**EXERCISE BRIEF**. Once you find the line with "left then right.", output it and every line after it exactly, through the last line of the listing, but no pictures.

== Segment start ==

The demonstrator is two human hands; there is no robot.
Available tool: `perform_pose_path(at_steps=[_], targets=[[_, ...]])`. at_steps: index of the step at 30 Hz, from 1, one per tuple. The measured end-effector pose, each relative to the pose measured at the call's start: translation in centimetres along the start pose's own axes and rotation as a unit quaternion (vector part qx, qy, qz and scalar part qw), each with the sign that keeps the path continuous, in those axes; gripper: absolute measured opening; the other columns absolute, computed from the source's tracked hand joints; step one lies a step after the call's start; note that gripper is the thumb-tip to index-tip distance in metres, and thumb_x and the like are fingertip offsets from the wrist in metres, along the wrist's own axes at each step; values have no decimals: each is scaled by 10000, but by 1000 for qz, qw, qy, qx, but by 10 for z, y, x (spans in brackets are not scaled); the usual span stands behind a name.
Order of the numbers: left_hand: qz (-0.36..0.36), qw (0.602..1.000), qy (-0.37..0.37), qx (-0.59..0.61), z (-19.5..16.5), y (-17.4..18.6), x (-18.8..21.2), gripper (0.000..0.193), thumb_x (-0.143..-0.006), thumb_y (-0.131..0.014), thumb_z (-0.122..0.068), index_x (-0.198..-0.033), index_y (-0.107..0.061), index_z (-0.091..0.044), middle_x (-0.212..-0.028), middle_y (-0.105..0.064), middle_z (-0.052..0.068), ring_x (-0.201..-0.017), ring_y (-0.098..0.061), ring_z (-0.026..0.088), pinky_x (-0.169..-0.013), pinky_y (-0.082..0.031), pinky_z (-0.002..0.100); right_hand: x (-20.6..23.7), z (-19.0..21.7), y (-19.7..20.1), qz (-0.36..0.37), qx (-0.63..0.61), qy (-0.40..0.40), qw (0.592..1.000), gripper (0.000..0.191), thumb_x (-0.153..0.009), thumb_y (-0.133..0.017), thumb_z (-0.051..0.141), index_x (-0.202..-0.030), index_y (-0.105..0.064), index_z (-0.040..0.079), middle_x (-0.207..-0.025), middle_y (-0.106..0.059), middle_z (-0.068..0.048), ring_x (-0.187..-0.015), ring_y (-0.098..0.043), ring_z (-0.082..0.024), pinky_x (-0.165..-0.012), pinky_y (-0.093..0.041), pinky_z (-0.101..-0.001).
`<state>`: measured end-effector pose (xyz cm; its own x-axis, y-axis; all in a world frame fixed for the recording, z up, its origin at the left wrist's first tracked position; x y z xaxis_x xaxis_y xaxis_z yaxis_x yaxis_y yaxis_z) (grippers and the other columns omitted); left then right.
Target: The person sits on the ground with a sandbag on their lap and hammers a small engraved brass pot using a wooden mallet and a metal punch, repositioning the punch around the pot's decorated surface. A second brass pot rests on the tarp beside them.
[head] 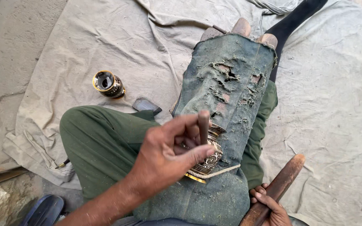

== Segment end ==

**EXERCISE ANSWER**.
`<state>`: measured end-effector pose (xyz cm; its own x-axis, y-axis; all in a world frame fixed for the recording, z up, its origin at the left wrist's first tracked position; x y z xaxis_x xaxis_y xaxis_z yaxis_x yaxis_y yaxis_z) (grippers and the other columns omitted); left then right.
Target: The person sits on the ground with a sandbag on their lap and hammers a small engraved brass pot using a wooden mallet and a metal punch, repositioning the punch around the pot's decorated surface. A second brass pot rests on the tarp beside them.
[head] 

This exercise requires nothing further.